Brasília - A Previdência Social registrou deficit de R$ 5,19 bilhões em agosto. O número representa um aumento de 67% em relação ao mesmo mês do ano passado.
As despesas com pagamentos de benefícios fecharam o mês em R$ 19,59 bilhões, superando a arrecadação de R$ 14,4 bilhões, o que gerou o deficit. Em relação a julho, quando o deficit foi de R$ 3,09 bilhões, houve aumento de 22,4%.
No acumulado do ano, o deficit cresceu 14,8%, totalizando R$ 29,9 bilhões. A arrecadação foi de R$ 111,83 bilhões, enquanto as despesas ficaram em R$ 141,7 bilhões.
O governo espera fechar o ano com um deficit de R$ 41,4 bilhões, acima dos R$ 38,2 bilhões registrados em 2008.

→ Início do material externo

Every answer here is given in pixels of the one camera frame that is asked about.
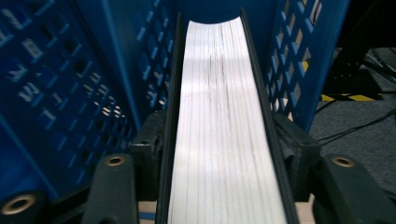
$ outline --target book
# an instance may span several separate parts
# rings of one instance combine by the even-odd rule
[[[190,21],[168,223],[286,223],[241,18]]]

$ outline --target gray carpet
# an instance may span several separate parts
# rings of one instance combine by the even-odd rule
[[[396,54],[389,50],[380,51],[383,60],[396,68]],[[384,101],[335,102],[315,115],[310,135],[315,139],[340,133],[356,126],[369,123],[396,108],[396,85],[378,73],[371,73],[383,93]],[[327,104],[319,102],[318,108]],[[321,154],[345,154],[359,161],[375,178],[377,183],[392,197],[396,196],[396,116],[393,115],[377,124],[360,129],[325,145]]]

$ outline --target book pages
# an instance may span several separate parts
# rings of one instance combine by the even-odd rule
[[[286,223],[240,18],[189,24],[168,223]]]

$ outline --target yellow and black hazard tape
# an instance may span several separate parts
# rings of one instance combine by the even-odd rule
[[[380,93],[364,94],[321,94],[321,101],[380,101],[384,100]]]

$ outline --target blue crate
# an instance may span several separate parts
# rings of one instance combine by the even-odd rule
[[[166,106],[174,34],[163,4],[149,2],[151,21],[133,27],[146,33],[126,38],[111,24],[97,34],[87,18],[115,21],[83,15],[77,2],[0,3],[0,200],[25,189],[56,199],[90,183],[96,163],[125,151],[146,116]],[[118,38],[129,43],[116,46]]]
[[[280,0],[277,5],[264,81],[273,109],[292,115],[306,132],[332,64],[348,3]]]

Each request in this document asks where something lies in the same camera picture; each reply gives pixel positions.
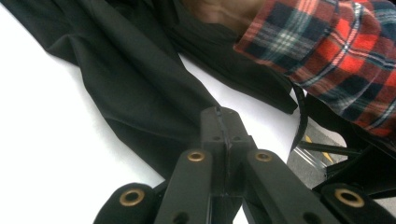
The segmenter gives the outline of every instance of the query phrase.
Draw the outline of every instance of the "black fabric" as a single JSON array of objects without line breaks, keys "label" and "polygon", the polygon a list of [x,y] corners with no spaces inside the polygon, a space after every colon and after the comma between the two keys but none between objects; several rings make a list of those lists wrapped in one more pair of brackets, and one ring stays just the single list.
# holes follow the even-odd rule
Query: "black fabric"
[{"label": "black fabric", "polygon": [[204,24],[175,1],[179,24],[168,29],[183,54],[209,70],[231,88],[291,114],[297,104],[290,97],[290,81],[267,66],[233,50],[238,36],[216,24]]},{"label": "black fabric", "polygon": [[184,68],[175,43],[234,88],[288,113],[296,107],[283,77],[232,54],[233,34],[191,23],[186,15],[168,30],[172,44],[144,1],[1,3],[47,52],[81,68],[87,91],[118,138],[164,178],[183,150],[199,146],[200,112],[219,105]]}]

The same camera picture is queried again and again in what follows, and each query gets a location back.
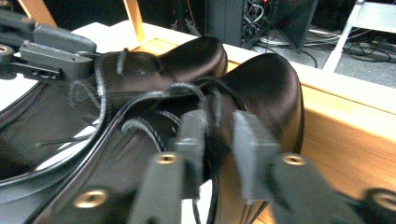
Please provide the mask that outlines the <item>dark computer tower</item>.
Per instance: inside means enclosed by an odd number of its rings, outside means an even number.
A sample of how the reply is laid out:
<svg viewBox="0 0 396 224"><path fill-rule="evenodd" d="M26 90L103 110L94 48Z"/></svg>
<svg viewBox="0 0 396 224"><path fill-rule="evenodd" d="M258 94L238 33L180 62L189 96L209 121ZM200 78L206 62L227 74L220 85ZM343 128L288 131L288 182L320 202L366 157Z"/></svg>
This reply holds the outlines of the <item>dark computer tower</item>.
<svg viewBox="0 0 396 224"><path fill-rule="evenodd" d="M267 30L265 12L262 0L206 0L205 34L250 49Z"/></svg>

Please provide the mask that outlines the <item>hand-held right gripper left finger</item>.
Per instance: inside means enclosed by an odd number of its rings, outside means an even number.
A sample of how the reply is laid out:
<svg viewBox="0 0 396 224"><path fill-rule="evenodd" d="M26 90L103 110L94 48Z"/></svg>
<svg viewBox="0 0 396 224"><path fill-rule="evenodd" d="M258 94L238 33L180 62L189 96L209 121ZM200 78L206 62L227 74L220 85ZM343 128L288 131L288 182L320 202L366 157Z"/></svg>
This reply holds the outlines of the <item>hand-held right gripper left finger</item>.
<svg viewBox="0 0 396 224"><path fill-rule="evenodd" d="M201 224L197 201L204 182L205 126L201 110L182 116L171 149L151 157L128 224L181 224L186 199L193 220Z"/></svg>

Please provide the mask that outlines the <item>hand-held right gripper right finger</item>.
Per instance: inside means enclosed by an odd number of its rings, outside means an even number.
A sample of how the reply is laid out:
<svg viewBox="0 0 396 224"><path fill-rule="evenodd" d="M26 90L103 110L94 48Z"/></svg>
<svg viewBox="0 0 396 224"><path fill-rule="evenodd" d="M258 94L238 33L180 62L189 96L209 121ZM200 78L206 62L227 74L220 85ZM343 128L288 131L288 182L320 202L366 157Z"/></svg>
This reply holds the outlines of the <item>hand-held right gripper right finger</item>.
<svg viewBox="0 0 396 224"><path fill-rule="evenodd" d="M363 224L305 156L282 153L259 119L233 113L233 155L249 203L268 202L277 224Z"/></svg>

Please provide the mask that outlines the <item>white metal table frame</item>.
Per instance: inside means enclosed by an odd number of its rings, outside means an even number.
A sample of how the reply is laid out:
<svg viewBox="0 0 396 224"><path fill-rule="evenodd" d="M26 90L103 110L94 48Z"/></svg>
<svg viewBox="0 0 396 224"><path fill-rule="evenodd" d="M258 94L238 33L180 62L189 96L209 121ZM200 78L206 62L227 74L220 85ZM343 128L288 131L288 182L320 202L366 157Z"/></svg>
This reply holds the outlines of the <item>white metal table frame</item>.
<svg viewBox="0 0 396 224"><path fill-rule="evenodd" d="M323 71L335 71L353 27L396 34L396 5L356 0L346 26L322 68Z"/></svg>

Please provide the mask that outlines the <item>dark leaning panel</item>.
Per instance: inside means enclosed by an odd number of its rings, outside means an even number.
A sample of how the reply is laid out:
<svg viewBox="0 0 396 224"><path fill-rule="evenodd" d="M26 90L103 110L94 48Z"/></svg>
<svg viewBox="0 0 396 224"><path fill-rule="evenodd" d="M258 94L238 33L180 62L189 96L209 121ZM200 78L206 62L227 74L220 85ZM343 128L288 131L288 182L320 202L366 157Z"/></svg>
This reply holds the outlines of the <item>dark leaning panel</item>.
<svg viewBox="0 0 396 224"><path fill-rule="evenodd" d="M275 0L272 20L297 53L301 53L318 0Z"/></svg>

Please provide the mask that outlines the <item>orange wooden bar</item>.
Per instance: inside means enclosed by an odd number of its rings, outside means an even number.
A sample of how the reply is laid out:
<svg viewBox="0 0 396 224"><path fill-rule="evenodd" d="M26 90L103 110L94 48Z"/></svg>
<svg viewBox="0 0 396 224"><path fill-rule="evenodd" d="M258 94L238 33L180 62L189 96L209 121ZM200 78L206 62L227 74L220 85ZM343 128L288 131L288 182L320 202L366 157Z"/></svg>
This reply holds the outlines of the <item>orange wooden bar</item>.
<svg viewBox="0 0 396 224"><path fill-rule="evenodd" d="M18 0L18 2L26 15L35 19L37 24L57 26L43 0Z"/></svg>
<svg viewBox="0 0 396 224"><path fill-rule="evenodd" d="M139 42L146 39L140 7L137 0L123 0L128 18L131 21L136 38Z"/></svg>

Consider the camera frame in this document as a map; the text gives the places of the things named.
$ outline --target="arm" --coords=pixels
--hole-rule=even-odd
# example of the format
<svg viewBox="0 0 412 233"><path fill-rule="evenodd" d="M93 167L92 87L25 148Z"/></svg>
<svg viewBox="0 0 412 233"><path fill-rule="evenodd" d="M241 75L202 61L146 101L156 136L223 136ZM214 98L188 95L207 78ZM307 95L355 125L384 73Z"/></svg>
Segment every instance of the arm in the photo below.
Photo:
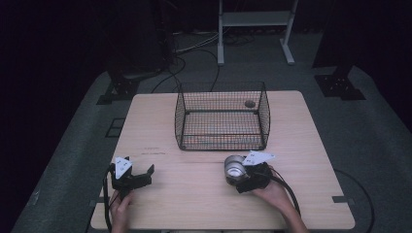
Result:
<svg viewBox="0 0 412 233"><path fill-rule="evenodd" d="M133 200L134 192L131 191L127 196L120 200L118 196L119 192L115 190L112 195L112 203L110 207L110 213L112 214L112 232L111 233L125 233L128 230L128 221L129 221L129 214L128 214L128 205L131 204Z"/></svg>
<svg viewBox="0 0 412 233"><path fill-rule="evenodd" d="M299 213L294 208L288 193L276 182L271 181L265 189L255 189L253 194L277 209L285 219L292 233L309 232Z"/></svg>

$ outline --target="black wire basket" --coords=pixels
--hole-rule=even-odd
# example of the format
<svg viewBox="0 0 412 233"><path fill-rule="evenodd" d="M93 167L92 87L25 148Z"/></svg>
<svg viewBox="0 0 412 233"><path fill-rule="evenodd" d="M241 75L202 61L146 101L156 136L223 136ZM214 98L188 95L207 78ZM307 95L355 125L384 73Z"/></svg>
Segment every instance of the black wire basket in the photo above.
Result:
<svg viewBox="0 0 412 233"><path fill-rule="evenodd" d="M264 83L181 83L175 135L181 150L264 150L270 110Z"/></svg>

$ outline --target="white tag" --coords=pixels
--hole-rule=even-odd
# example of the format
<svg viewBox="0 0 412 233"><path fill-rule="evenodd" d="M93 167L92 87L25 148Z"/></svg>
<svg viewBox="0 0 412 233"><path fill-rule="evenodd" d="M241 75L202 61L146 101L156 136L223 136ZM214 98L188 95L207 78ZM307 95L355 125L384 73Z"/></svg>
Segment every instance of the white tag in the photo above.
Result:
<svg viewBox="0 0 412 233"><path fill-rule="evenodd" d="M116 179L120 179L121 176L131 167L132 163L124 158L116 157Z"/></svg>
<svg viewBox="0 0 412 233"><path fill-rule="evenodd" d="M254 166L259 163L265 162L269 159L274 158L275 155L271 153L265 153L265 152L258 152L258 151L253 151L248 154L248 156L243 160L242 164L243 166Z"/></svg>

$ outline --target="white metal stand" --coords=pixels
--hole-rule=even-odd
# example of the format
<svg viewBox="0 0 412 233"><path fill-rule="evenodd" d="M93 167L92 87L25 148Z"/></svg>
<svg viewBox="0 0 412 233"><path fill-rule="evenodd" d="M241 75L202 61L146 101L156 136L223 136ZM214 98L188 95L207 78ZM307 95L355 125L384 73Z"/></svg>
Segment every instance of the white metal stand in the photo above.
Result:
<svg viewBox="0 0 412 233"><path fill-rule="evenodd" d="M292 31L294 16L296 13L298 0L293 0L290 11L281 12L241 12L241 13L224 13L223 0L219 3L219 41L218 41L218 64L224 65L223 49L223 28L226 26L273 26L286 25L285 38L280 40L282 50L289 65L294 64L291 50L288 42Z"/></svg>

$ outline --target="wooden table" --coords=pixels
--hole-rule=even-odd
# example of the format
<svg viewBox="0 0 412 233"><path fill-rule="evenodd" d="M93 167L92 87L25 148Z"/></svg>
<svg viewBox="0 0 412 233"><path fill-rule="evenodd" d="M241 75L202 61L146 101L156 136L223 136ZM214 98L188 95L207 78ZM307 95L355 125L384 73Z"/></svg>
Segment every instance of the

Em agosto, 69% dos benefícios pagos pela Previdência possuíam valor de até um salário mínimo. Isso representa 18,4 milhões de beneficiários que ganham o piso do INSS ou benefícios assistenciais menores que esse valor.
Eles representam 46,7% dos benefícios pagos na área urbana (7,2 milhões de pessoas) e 99,3% na área rural (7,8 milhões de beneficiários).
O valor médio dos benefícios e aposentadorias pagos no ano chegou a R$ 707,41, o que representa um aumento real (acima da inflação medida pelo INPC) de 27,1% desde 2002.